We want to enjoy both worlds, distribute the batch to multiple GPUs, and compare each pair with ALL other pairs across GPUs.
This is done by constructing the \(logits\) matrix from before a bit differently.
First, sync all GPUs to create the large hidden1
and hidden2
containing embeddings of all global_batch_size
images:
ext_tensor = tf.scatter_nd(
indices=[[replica_context.replica_id_in_sync_group]],
updates=[hidden],
shape=tf.concat([[num_replicas], tf.shape(hidden)], axis=0),
)
ext_tensor = replica_context.all_reduce(tf.distribute.ReduceOp.SUM, ext_tensor)
hidden_large = tf.reshape(ext_tensor, [-1] + ext_tensor.shape.as_list()[2:])
The scatter_nd
will run on each GPU and take the per_batch hidden
and place it in ext_tensor
. For each GPU, its hidden
will be placed in a different channel which is replica_id_in_sync_group
. The rest of the channels will contain zeros.
Calling replica_context.reduce_all
will sum all the ext_tensor
accross GPUs.
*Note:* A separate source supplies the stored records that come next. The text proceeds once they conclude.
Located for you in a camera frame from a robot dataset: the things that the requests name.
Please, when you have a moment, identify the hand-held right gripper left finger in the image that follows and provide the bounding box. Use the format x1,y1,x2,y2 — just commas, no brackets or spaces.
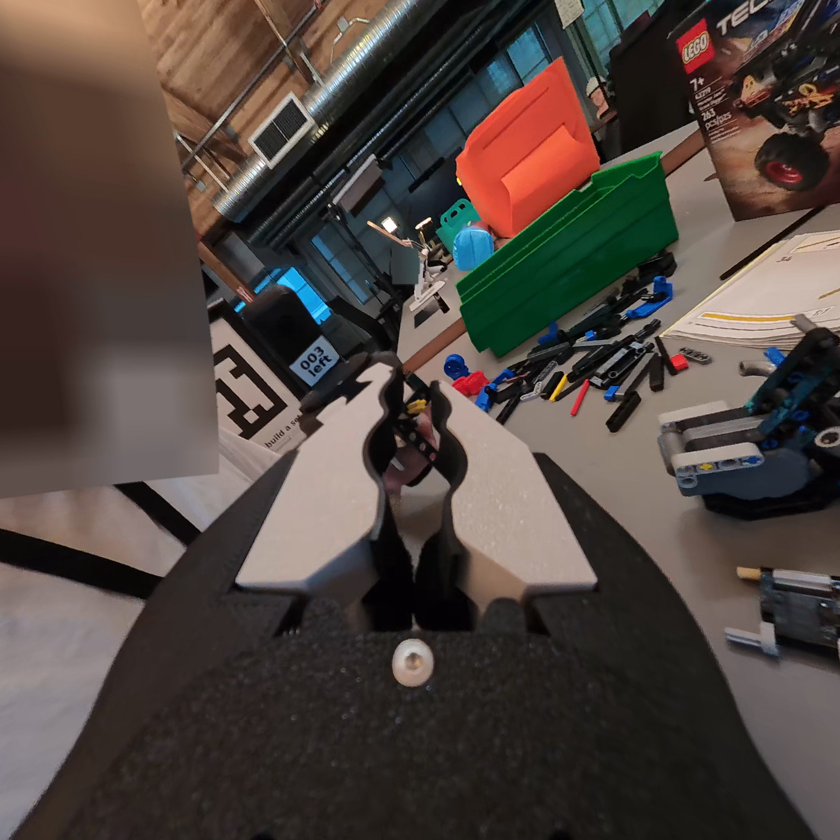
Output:
235,362,416,624

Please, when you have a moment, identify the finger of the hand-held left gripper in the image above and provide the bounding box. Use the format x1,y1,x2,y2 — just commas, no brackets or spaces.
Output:
328,352,403,395

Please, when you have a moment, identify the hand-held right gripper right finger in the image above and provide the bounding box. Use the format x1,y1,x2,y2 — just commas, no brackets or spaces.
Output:
415,381,599,626

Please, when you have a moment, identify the black lego beam yellow axle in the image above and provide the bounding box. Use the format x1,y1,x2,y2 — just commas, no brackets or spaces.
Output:
392,387,439,463

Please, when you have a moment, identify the partly built lego truck chassis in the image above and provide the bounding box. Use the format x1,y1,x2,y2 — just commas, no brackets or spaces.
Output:
658,314,840,519

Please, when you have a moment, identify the small black lego sub-assembly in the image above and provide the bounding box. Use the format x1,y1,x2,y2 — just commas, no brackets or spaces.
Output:
725,566,840,659

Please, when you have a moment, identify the pile of large lego pieces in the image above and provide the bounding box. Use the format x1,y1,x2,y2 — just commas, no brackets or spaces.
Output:
443,252,713,434

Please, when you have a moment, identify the lego instruction booklet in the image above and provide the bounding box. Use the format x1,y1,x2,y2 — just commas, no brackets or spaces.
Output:
663,230,840,352

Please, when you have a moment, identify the lego set box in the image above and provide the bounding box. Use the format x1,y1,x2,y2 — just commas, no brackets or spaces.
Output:
676,0,840,221

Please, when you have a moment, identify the person's left hand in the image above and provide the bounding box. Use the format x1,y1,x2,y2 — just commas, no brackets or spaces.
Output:
387,420,447,490

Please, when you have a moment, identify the framed black-white marker sign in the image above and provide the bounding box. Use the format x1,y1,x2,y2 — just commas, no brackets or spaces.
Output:
209,314,309,454

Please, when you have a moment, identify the white desk lamp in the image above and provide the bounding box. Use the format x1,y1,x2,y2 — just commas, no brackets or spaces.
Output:
367,220,455,315

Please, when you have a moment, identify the blue round bag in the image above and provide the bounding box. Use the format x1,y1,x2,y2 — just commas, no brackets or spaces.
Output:
453,226,494,271

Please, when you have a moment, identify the teal plastic container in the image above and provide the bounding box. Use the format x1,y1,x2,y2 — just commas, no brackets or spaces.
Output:
438,199,480,250

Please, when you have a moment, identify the white vent grille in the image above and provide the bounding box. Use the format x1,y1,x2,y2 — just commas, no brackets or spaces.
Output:
248,95,316,170

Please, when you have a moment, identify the green plastic bin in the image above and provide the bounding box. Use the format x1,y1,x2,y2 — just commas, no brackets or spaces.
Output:
456,151,680,358

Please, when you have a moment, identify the orange plastic bin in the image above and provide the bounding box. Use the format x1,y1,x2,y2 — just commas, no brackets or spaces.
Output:
456,58,601,240

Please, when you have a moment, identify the black tape strip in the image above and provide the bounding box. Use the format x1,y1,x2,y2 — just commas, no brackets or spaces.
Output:
720,205,828,281

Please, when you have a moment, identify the silver ventilation duct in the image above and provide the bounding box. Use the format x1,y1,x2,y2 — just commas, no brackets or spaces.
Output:
210,0,460,224

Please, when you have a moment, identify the black harness strap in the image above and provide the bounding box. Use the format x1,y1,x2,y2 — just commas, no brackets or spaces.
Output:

Now each GPU will contain all values in the gobal batch.
And finally, reshape to obtain hidden_large
which is the same as hidden
as if we had a single GPU. hidden_large
contains embeddings of all images in the global batch and is shaped \(global\_batch\_size \times dim\).
We can now compute logits_aa
and logits_ab
like before, the only difference is that hidden
is multiplied with hidden_large
logits_ab = tf.matmul(hidden1, hidden2_large, transpose_b=True) / self.temperature
logits_aa = tf.matmul(hidden1, hidden1_large, transpose_b=True) / self.temperature
The shape of logits_ab
and logits_aa
is \(local\_batch\_size \times global\_batch\_size\). This way the loss is computed only on the values in each GPU local portion of the global batch, but each local positive pair is still compared against all other values in the global batch.